> **TASK DIRECTIONS**
Before repeating the entries below, strip out every picture and keep all else as it is.

> **DATASET EXTRACT**
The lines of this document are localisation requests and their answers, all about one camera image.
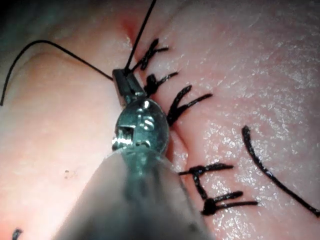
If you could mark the left arm needle driver jaw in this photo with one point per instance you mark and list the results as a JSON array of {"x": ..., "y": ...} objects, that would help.
[
  {"x": 135, "y": 86},
  {"x": 120, "y": 85}
]

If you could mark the left arm needle driver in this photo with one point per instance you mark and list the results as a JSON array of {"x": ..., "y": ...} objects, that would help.
[{"x": 147, "y": 125}]

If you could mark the black stitching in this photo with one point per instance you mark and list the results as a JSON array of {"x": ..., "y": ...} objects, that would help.
[{"x": 185, "y": 105}]

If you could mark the tissue pad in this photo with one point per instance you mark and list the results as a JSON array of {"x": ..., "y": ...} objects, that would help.
[{"x": 250, "y": 75}]

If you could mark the thick black thread piece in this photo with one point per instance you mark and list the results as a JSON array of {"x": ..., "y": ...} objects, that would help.
[{"x": 265, "y": 172}]

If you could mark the short black thread piece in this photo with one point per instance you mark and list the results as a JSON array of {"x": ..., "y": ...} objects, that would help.
[{"x": 16, "y": 235}]

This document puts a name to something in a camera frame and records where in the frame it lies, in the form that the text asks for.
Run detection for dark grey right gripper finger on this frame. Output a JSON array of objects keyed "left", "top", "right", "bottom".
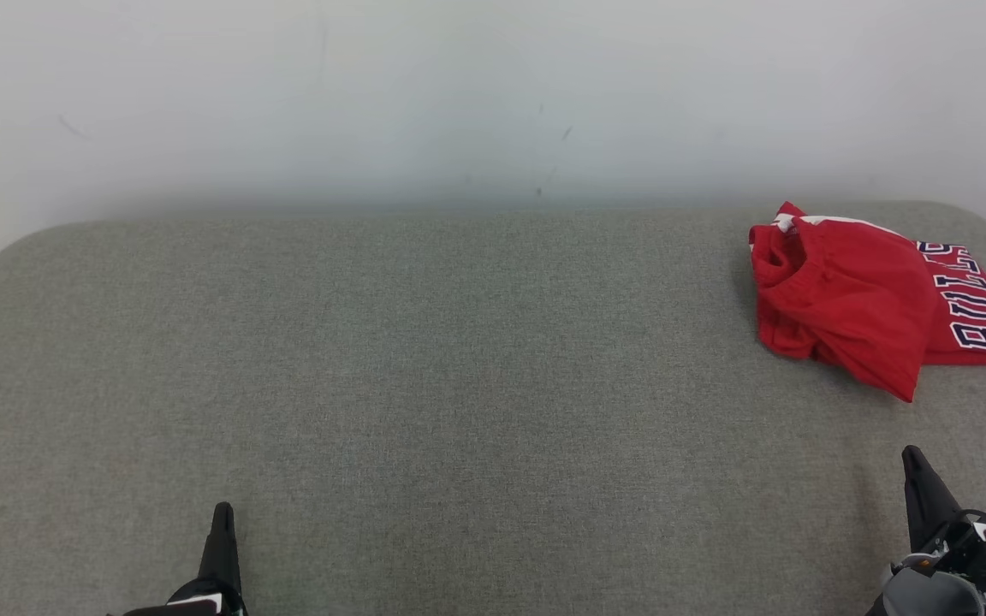
[{"left": 900, "top": 444, "right": 965, "bottom": 554}]

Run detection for red shorts with white stripe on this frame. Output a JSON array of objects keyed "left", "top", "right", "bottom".
[{"left": 748, "top": 201, "right": 943, "bottom": 403}]

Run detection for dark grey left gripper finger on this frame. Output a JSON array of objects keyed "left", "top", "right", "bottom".
[{"left": 197, "top": 501, "right": 244, "bottom": 595}]

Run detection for red white basketball jersey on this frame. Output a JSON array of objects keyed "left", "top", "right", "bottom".
[{"left": 912, "top": 240, "right": 986, "bottom": 367}]

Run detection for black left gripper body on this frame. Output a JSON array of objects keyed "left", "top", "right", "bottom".
[{"left": 106, "top": 579, "right": 248, "bottom": 616}]

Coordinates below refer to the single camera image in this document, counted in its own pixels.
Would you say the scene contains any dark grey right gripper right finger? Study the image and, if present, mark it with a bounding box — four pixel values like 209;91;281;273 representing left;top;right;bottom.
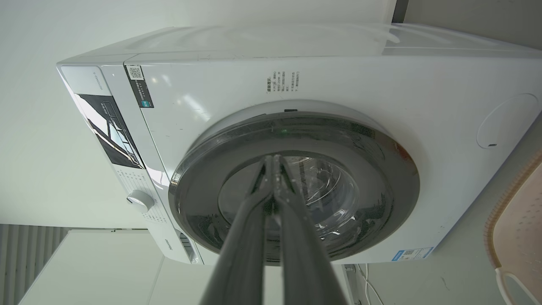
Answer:
273;154;348;305

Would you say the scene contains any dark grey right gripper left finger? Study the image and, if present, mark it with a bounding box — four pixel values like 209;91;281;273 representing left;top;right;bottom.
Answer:
199;155;274;305

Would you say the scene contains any pink plastic laundry basket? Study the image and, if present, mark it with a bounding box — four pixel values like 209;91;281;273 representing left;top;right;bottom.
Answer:
484;149;542;305

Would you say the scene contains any grey round washing machine door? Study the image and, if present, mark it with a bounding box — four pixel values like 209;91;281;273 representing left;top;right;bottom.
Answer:
169;111;420;261

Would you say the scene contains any silver washing machine dial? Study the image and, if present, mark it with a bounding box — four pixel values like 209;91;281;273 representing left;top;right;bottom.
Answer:
127;190;155;214

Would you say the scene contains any white cabinet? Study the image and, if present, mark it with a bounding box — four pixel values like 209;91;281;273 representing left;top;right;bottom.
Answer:
19;229;353;305

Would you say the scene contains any white front-load washing machine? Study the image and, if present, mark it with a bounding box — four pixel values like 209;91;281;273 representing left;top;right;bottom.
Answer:
56;23;542;266

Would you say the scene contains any white power cable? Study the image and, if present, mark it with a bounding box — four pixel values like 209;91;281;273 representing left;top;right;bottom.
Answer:
358;263;384;305

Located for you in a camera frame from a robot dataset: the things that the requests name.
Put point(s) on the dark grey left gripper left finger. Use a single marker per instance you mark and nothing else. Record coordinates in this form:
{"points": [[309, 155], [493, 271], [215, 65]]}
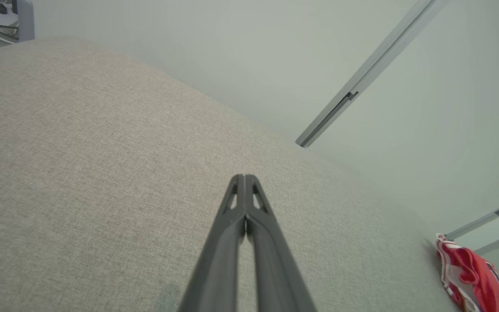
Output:
{"points": [[215, 277]]}

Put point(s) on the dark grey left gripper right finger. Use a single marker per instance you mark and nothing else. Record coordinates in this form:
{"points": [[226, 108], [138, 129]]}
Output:
{"points": [[275, 277]]}

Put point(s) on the red white sports jersey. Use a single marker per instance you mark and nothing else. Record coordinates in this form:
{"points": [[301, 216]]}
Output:
{"points": [[474, 277]]}

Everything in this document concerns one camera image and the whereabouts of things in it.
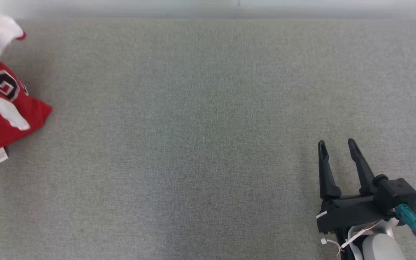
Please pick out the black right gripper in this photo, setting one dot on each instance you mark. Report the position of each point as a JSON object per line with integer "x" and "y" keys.
{"x": 349, "y": 213}

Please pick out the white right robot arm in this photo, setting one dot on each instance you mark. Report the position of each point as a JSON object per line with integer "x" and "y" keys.
{"x": 377, "y": 247}

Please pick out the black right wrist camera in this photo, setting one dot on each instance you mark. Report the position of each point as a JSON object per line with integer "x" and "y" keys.
{"x": 395, "y": 193}

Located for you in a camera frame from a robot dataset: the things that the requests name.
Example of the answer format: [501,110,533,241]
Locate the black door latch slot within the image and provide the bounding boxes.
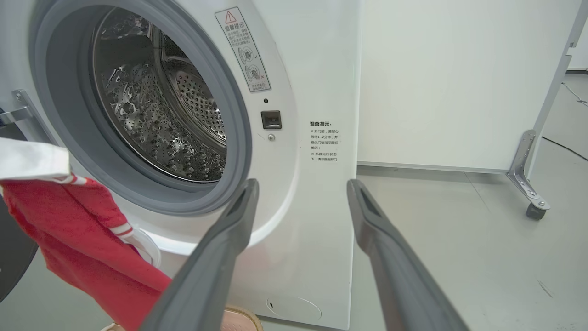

> **REPLY TO THE TASK**
The lines of this document are localisation requests and their answers, all about one camera image.
If you could mark the left arm needle driver jaw in this photo with one point per instance you mark and list the results as a JSON array of {"x": ..., "y": ...} objects, that would help.
[
  {"x": 135, "y": 86},
  {"x": 120, "y": 85}
]

If you could mark the left arm needle driver in this photo with one point per instance you mark and list the results as a JSON array of {"x": ..., "y": ...} objects, that would help.
[{"x": 147, "y": 125}]

If you could mark the black stitching in this photo with one point per instance you mark and list the results as a JSON array of {"x": ..., "y": ...} objects, that would help.
[{"x": 185, "y": 105}]

If you could mark the tissue pad in this photo with one point per instance you mark and list the results as a JSON array of {"x": ..., "y": ...} objects, that would help.
[{"x": 250, "y": 75}]

If you could mark the thick black thread piece in this photo with one point per instance you mark and list the results as a JSON array of {"x": ..., "y": ...} objects, that would help.
[{"x": 265, "y": 172}]

If you could mark the short black thread piece in this photo with one point per instance you mark and list the results as a JSON array of {"x": ..., "y": ...} objects, that would help.
[{"x": 16, "y": 235}]

This document puts a name to something in a camera frame and records where in the frame it lies, in the form that the text asks for.
Run detection for dark grey right gripper finger on this frame. Output a JSON array of objects keyed "left", "top", "right", "bottom".
[{"left": 900, "top": 444, "right": 965, "bottom": 554}]

Run detection for red shorts with white stripe on this frame. Output a JSON array of objects keyed "left", "top", "right", "bottom".
[{"left": 748, "top": 201, "right": 943, "bottom": 403}]

Run detection for dark grey left gripper finger on this frame. Output a JSON array of objects keyed "left", "top", "right", "bottom".
[{"left": 197, "top": 501, "right": 244, "bottom": 595}]

Run detection for red white basketball jersey on this frame. Output a JSON array of objects keyed "left", "top", "right", "bottom".
[{"left": 912, "top": 240, "right": 986, "bottom": 367}]

Run detection for black left gripper body on this frame. Output a JSON array of objects keyed "left", "top", "right", "bottom".
[{"left": 106, "top": 579, "right": 248, "bottom": 616}]

Coordinates below refer to the single camera image in this document, counted in its own pixels.
Would you say the scene contains any dark grey right gripper right finger? Study the image and, if present, mark it with a bounding box — four pixel values like 209;91;281;273 representing left;top;right;bottom.
Answer:
273;154;348;305

Would you say the scene contains any dark grey right gripper left finger? Study the image and, if present, mark it with a bounding box — four pixel values like 209;91;281;273 representing left;top;right;bottom.
Answer:
199;155;274;305

Would you say the scene contains any pink plastic laundry basket? Study the image and, if present, mark it with a bounding box — four pixel values like 209;91;281;273 representing left;top;right;bottom.
Answer:
484;149;542;305

Would you say the scene contains any grey round washing machine door? Study the image and, if present, mark it with a bounding box — four pixel values like 209;91;281;273 representing left;top;right;bottom.
Answer:
169;111;420;261

Would you say the scene contains any silver washing machine dial? Study the image and, if present, mark it with a bounding box — four pixel values like 209;91;281;273 representing left;top;right;bottom.
Answer:
127;190;155;214

Would you say the scene contains any white cabinet? Study the image and, if present, mark it with a bounding box — four pixel values like 209;91;281;273 representing left;top;right;bottom.
Answer:
19;229;353;305

Would you say the scene contains any white front-load washing machine? Study the image and, if present, mark it with a bounding box — four pixel values like 209;91;281;273 representing left;top;right;bottom.
Answer:
56;23;542;266

Would you say the scene contains any white power cable? Study the image and, if present, mark it with a bounding box — four pixel values like 209;91;281;273 representing left;top;right;bottom.
Answer:
358;263;384;305

Located for you in a camera frame from a robot dataset: the things that the requests name.
Put point(s) on the dark grey left gripper left finger. Use a single marker per instance you mark and nothing else. Record coordinates in this form:
{"points": [[309, 155], [493, 271], [215, 65]]}
Output:
{"points": [[215, 277]]}

Put point(s) on the dark grey left gripper right finger. Use a single marker per instance you mark and nothing else. Record coordinates in this form:
{"points": [[226, 108], [138, 129]]}
Output:
{"points": [[275, 277]]}

Put point(s) on the red white sports jersey. Use a single marker per instance you mark and nothing else. Record coordinates in this form:
{"points": [[301, 216]]}
Output:
{"points": [[474, 277]]}

Everything in this document concerns one camera image and the whereabouts of things in it.
Please pick out the black right gripper in this photo, setting one dot on each instance you mark. Report the position of each point as a JSON object per line with integer "x" and "y" keys.
{"x": 349, "y": 213}

Please pick out the white right robot arm in this photo, setting one dot on each instance you mark. Report the position of each point as a JSON object per line with integer "x" and "y" keys.
{"x": 377, "y": 247}

Please pick out the black right wrist camera in this photo, setting one dot on each instance you mark. Report the position of each point as a JSON object per line with integer "x" and "y" keys.
{"x": 395, "y": 193}

Located for you in a camera frame from a robot dataset: the things that the requests name.
Example of the answer format: [501,110,533,241]
Locate the black door latch slot within the image and provide the bounding boxes.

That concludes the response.